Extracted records
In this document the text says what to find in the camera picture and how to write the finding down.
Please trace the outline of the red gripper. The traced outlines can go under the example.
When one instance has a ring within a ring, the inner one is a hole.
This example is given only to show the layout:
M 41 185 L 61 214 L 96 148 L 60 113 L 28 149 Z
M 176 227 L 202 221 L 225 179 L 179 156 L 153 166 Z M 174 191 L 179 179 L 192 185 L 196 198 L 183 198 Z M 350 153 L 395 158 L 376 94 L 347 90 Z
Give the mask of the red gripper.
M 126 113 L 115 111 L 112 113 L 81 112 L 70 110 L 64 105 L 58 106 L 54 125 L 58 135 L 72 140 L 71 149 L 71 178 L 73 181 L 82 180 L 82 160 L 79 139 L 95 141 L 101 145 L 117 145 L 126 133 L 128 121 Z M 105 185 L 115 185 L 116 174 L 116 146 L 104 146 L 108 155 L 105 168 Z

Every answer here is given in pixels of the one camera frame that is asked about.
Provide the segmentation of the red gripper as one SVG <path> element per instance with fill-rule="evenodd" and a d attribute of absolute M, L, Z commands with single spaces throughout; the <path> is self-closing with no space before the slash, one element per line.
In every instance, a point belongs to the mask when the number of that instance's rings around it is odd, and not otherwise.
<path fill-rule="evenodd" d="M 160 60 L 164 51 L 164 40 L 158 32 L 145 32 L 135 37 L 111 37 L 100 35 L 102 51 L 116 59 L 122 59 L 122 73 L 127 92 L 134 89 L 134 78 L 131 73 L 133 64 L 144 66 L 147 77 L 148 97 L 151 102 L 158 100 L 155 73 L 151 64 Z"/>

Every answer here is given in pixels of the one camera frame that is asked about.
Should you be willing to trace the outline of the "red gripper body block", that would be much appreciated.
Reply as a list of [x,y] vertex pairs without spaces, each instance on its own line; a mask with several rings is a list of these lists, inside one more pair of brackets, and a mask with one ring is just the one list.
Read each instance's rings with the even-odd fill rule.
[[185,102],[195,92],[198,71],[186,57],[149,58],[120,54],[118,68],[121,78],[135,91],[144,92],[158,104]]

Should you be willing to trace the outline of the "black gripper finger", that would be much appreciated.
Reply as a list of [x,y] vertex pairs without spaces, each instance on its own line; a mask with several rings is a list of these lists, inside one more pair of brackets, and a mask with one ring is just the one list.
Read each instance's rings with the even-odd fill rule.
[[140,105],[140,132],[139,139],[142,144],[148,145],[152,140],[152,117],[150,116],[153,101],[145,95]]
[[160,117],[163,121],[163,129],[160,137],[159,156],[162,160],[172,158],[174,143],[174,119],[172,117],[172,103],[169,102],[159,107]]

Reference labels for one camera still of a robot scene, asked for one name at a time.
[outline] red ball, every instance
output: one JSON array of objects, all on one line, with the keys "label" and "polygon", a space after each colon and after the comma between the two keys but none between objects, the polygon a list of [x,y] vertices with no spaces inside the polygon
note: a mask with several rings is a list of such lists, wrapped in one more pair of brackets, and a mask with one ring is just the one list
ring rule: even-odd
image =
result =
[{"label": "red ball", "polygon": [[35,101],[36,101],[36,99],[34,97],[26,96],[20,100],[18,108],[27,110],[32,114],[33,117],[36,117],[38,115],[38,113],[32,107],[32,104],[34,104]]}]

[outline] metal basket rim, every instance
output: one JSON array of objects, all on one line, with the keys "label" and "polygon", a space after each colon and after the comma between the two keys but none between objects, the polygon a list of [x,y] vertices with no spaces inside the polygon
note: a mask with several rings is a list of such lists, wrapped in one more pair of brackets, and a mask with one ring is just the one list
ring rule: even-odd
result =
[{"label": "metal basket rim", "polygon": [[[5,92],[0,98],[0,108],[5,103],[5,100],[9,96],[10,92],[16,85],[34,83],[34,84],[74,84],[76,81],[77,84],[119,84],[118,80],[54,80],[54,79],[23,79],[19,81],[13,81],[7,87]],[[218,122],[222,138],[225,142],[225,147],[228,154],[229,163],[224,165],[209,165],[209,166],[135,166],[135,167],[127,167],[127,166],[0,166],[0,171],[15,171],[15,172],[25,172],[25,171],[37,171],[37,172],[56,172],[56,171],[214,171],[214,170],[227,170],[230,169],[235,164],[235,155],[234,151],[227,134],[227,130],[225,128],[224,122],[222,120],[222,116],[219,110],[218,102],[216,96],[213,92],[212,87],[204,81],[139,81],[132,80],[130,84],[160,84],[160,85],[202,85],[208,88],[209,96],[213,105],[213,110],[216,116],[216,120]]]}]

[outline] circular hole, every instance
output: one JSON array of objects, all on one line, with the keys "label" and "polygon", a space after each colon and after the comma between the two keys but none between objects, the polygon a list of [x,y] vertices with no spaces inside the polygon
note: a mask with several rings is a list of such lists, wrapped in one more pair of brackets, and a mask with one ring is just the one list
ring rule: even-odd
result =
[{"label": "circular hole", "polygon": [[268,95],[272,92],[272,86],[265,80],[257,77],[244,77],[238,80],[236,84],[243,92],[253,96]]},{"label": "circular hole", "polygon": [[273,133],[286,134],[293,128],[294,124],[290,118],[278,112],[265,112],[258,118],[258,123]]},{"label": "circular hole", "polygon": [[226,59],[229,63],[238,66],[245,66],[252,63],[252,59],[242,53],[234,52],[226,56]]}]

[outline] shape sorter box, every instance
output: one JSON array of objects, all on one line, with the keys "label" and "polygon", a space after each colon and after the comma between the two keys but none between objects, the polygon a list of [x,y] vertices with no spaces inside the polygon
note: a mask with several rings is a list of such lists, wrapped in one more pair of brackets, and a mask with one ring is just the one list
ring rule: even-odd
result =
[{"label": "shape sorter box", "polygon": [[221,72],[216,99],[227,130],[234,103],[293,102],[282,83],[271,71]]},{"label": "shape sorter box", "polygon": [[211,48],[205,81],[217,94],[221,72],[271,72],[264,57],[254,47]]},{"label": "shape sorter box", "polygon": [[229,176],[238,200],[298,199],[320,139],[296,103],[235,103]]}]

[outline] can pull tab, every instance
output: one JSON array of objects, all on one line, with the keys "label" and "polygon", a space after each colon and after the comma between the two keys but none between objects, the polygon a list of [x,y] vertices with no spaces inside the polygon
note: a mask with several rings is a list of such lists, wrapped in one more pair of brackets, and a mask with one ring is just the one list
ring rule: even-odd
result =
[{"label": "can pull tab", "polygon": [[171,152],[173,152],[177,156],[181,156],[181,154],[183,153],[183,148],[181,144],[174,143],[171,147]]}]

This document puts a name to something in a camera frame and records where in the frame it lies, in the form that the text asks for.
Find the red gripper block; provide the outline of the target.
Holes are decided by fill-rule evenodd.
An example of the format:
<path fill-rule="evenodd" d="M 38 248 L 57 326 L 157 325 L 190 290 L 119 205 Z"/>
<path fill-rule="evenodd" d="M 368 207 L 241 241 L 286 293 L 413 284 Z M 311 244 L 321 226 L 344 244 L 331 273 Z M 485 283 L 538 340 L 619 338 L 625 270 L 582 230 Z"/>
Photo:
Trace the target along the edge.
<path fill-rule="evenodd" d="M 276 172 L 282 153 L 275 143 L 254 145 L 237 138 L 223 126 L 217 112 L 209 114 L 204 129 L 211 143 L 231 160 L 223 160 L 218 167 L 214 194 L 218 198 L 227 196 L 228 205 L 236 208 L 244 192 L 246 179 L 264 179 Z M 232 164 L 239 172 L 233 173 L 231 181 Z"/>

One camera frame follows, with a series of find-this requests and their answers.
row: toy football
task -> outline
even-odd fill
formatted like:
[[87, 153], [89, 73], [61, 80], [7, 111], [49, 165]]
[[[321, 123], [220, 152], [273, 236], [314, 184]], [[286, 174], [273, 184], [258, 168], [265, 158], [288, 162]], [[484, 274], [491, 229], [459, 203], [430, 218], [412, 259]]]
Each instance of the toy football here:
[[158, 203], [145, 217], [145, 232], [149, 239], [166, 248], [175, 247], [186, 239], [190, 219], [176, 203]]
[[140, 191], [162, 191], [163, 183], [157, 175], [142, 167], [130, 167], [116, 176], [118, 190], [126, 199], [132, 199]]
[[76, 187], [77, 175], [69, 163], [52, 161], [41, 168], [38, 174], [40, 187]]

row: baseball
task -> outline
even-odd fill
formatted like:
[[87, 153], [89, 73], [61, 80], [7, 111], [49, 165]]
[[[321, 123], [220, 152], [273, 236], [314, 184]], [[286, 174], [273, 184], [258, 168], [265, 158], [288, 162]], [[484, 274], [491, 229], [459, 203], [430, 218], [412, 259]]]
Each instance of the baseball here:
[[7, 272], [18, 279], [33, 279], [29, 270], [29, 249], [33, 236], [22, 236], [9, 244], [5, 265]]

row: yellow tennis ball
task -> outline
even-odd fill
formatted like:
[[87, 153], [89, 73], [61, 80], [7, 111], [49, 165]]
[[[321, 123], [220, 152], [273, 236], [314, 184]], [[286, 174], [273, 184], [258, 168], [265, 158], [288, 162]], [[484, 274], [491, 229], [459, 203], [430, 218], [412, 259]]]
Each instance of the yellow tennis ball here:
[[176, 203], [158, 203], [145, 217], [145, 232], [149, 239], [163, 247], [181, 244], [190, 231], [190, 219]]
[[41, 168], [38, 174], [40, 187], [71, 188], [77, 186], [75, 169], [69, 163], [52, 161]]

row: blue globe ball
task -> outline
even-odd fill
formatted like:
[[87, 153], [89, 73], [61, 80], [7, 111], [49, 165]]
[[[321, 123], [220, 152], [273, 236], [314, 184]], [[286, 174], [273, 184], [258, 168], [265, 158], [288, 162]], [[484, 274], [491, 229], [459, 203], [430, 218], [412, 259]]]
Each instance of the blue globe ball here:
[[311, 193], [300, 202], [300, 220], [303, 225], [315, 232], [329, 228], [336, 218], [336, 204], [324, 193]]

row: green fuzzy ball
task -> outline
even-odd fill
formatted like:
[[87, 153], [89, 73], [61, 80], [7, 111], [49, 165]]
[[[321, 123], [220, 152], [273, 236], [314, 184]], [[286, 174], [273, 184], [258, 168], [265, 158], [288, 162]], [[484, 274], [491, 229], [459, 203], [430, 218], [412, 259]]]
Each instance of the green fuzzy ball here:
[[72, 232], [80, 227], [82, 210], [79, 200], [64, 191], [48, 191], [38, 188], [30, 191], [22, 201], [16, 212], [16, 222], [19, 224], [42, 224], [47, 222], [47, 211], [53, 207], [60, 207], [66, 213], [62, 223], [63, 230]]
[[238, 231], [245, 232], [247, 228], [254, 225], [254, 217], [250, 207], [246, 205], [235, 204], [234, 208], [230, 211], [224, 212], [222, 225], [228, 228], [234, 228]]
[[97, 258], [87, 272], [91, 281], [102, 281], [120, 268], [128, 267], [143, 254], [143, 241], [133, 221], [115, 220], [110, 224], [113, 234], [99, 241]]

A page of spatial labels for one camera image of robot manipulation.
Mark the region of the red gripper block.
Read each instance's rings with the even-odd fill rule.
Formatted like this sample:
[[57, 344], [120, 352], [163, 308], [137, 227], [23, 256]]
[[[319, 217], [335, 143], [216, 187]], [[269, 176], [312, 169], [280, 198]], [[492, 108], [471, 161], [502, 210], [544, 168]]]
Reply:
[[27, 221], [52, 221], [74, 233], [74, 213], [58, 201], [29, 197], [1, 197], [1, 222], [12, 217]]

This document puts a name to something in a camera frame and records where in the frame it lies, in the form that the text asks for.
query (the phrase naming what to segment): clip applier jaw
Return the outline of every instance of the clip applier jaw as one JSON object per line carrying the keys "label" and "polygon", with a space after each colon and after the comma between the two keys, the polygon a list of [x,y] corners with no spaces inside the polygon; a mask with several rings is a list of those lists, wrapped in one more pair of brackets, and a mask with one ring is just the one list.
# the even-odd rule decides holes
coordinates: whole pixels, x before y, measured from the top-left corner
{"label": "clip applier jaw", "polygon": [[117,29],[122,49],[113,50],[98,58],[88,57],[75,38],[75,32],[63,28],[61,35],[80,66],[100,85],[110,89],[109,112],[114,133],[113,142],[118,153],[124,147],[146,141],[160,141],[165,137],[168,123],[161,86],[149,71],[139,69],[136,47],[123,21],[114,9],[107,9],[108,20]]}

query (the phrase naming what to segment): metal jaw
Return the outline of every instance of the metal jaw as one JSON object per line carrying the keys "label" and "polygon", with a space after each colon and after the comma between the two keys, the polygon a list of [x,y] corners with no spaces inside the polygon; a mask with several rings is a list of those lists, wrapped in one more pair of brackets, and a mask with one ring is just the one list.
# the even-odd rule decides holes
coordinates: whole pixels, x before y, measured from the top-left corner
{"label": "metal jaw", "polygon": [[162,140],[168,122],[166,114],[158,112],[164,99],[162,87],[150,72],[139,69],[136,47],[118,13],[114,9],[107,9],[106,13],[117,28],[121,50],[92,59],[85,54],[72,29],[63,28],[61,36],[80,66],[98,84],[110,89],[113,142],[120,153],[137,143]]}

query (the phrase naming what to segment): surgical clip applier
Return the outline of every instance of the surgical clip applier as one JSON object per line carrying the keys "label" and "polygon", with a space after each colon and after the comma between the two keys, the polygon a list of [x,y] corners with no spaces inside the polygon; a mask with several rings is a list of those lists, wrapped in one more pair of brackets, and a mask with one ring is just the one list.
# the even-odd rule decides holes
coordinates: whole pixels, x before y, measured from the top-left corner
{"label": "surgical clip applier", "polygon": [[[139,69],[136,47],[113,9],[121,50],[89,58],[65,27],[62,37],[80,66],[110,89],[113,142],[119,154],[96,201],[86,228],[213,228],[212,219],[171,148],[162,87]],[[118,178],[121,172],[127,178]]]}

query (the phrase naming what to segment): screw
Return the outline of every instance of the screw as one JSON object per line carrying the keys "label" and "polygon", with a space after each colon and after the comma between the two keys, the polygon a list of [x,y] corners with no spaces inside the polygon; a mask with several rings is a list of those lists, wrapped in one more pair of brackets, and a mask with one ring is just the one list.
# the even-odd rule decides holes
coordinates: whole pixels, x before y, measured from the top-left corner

• _HOW TO COMPLETE THIS TASK_
Exactly how many lines in the data above hold "image"? State that number only.

• _ANSWER SECTION_
2